This sprint was a beast. We’re automating invoice processing with AI, pulling critical data like supplier, amounts, and line items, then spitting out structured files for accounting systems. It’s all about cutting manual data entry and human error. This time, I tackled multi-invoice PDFs and built a full customer dashboard.

  • Smarter AI extraction: I enabled LLM “thinking mode” for better accuracy, clarified date prompts, and added robust validations (like 9-digit supplier HP, total matching subtotal + VAT). If validation fails or key fields are missing, it now falls back to a more powerful AI or flags for review.
  • File management and auditing: Built an auditInvoiceFiles() function to scan folders, hash files, and detect duplicates. It resumes gracefully and has a timeout. Squashed a bug with empty audit arrays. Also added utilities to manage the inbox, moving unique files and trashing duplicates, all while tracking full file paths.
  • Multi-invoice PDFs were a nightmare. This meant a full data model overhaul, adding parent_row_id and ensuring child rows inherited sources. The re-processing logic was brutal, managing existing child rows, deleting old data, and merging. It now falls back to the Pro model for these and skips duplicates. After much pain, it’s finally working, exporting tricky batches.
  • TXT export format update: Dates are now DD/MM/YY (required a one-time fix for existing files), and the whole export is tab-delimited. Allocation numbers and the Google Drive URL for the original invoice are now included.
  • Customer web dashboard (GAS): Built a customer web dashboard using Google Apps Script. This is a huge UX win, with a full Hebrew UI, translated messages, and direct data editing. I added fallback chains for expense accounts, split settings, and per-status guidance. Users can now edit line items, rename suppliers, and compare amounts. Squashed a few UI bugs along the way.

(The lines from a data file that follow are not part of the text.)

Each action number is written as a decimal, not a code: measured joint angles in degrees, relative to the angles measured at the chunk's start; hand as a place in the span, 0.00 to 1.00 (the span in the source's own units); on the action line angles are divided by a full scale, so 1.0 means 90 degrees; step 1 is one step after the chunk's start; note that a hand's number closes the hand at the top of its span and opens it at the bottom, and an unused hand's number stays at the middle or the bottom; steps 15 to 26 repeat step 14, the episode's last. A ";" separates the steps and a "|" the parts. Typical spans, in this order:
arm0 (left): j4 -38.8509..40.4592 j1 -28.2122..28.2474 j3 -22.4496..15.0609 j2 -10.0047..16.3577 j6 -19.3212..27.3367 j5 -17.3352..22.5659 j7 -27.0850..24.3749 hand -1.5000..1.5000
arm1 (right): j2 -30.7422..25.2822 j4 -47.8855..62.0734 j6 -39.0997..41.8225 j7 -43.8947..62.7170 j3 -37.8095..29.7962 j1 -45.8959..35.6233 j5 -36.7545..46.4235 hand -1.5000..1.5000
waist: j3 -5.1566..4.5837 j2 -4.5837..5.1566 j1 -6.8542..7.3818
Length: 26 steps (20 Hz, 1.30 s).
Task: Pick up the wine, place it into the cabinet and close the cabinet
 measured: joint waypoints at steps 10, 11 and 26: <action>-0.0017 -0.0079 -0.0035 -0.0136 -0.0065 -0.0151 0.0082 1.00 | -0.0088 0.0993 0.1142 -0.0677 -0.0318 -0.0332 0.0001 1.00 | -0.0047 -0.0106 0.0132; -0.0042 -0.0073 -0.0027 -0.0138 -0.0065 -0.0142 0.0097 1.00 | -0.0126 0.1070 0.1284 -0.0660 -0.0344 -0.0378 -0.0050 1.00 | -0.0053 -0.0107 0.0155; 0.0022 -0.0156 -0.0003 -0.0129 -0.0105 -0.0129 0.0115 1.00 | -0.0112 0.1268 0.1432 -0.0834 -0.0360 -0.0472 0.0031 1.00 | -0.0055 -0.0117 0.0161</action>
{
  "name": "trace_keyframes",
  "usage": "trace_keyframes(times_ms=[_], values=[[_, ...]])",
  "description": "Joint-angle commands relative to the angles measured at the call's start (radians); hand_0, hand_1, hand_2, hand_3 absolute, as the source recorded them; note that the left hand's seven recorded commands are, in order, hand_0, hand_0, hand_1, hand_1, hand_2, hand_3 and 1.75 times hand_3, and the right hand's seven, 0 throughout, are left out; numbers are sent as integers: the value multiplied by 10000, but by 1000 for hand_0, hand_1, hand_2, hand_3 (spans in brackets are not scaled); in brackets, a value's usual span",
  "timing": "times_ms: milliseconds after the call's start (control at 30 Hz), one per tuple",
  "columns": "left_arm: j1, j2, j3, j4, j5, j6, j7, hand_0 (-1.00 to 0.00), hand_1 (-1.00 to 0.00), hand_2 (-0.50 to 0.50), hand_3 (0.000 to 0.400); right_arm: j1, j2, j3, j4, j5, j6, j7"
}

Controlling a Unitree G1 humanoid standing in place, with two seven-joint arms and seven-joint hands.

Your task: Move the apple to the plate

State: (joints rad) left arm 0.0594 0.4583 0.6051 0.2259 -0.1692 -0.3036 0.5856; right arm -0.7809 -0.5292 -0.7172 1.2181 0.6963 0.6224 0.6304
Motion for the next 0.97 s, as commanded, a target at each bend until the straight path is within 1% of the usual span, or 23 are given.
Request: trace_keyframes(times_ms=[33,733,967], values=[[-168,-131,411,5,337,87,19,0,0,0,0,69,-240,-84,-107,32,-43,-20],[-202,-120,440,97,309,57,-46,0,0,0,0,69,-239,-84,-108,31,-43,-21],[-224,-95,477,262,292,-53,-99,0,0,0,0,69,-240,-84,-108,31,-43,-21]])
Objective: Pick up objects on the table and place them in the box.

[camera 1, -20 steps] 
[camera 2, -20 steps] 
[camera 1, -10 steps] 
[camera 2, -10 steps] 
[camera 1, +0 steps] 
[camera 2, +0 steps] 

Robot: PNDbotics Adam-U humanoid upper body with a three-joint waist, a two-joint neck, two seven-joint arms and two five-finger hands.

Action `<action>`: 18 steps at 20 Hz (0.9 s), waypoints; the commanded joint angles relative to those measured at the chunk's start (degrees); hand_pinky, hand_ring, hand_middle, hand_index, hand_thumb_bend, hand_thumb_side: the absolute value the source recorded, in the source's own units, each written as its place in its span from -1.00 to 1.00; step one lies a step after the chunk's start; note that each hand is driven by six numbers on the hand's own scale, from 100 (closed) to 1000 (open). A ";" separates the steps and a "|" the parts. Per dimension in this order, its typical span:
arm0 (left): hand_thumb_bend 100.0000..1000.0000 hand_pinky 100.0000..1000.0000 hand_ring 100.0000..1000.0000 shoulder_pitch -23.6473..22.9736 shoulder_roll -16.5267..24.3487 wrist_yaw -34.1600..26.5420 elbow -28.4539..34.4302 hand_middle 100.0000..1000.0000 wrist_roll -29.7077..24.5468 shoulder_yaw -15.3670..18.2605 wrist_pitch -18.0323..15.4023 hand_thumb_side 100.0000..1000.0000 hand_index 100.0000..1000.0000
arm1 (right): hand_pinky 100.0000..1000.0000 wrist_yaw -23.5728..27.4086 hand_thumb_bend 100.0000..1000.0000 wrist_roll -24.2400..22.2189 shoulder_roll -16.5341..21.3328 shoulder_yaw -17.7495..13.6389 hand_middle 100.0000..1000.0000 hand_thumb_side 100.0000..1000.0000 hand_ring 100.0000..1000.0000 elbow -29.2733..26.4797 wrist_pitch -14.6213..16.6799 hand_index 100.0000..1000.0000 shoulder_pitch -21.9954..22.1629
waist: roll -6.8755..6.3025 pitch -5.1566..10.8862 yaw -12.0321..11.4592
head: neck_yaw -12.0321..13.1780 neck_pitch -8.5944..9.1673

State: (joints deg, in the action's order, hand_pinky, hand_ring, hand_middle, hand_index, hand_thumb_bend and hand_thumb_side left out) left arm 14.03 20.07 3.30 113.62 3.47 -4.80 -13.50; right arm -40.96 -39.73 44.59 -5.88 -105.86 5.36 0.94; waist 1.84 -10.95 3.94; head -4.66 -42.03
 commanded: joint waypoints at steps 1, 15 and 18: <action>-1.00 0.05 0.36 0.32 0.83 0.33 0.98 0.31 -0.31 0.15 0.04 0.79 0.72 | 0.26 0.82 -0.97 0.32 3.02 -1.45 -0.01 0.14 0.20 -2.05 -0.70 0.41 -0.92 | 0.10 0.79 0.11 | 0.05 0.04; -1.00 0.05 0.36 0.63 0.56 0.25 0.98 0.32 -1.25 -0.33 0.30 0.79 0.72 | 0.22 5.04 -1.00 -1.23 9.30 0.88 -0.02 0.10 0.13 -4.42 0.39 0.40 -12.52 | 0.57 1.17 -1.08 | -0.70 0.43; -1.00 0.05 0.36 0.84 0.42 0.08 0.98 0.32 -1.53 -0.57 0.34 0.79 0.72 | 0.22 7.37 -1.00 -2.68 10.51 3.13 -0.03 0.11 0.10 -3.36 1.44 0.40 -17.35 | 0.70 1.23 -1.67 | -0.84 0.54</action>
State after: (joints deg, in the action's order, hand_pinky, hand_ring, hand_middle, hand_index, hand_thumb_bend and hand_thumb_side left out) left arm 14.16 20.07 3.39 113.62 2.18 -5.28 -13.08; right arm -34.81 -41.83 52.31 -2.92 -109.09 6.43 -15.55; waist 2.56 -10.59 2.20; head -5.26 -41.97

This sprint was intense, but deeply satisfying. I had moments of pure frustration, especially wrestling with multi-invoice logic or getting the GAS UI to behave. But seeing those multi-invoice PDFs finally export, or the dashboard come alive with a localized UI, felt amazing. It really hammered home the importance of breaking down complex problems. I learned a ton about robust error handling, data integrity, and building a decent UI on a restrictive platform.

Next: Address remaining TODOs and refine the dashboard’s user experience.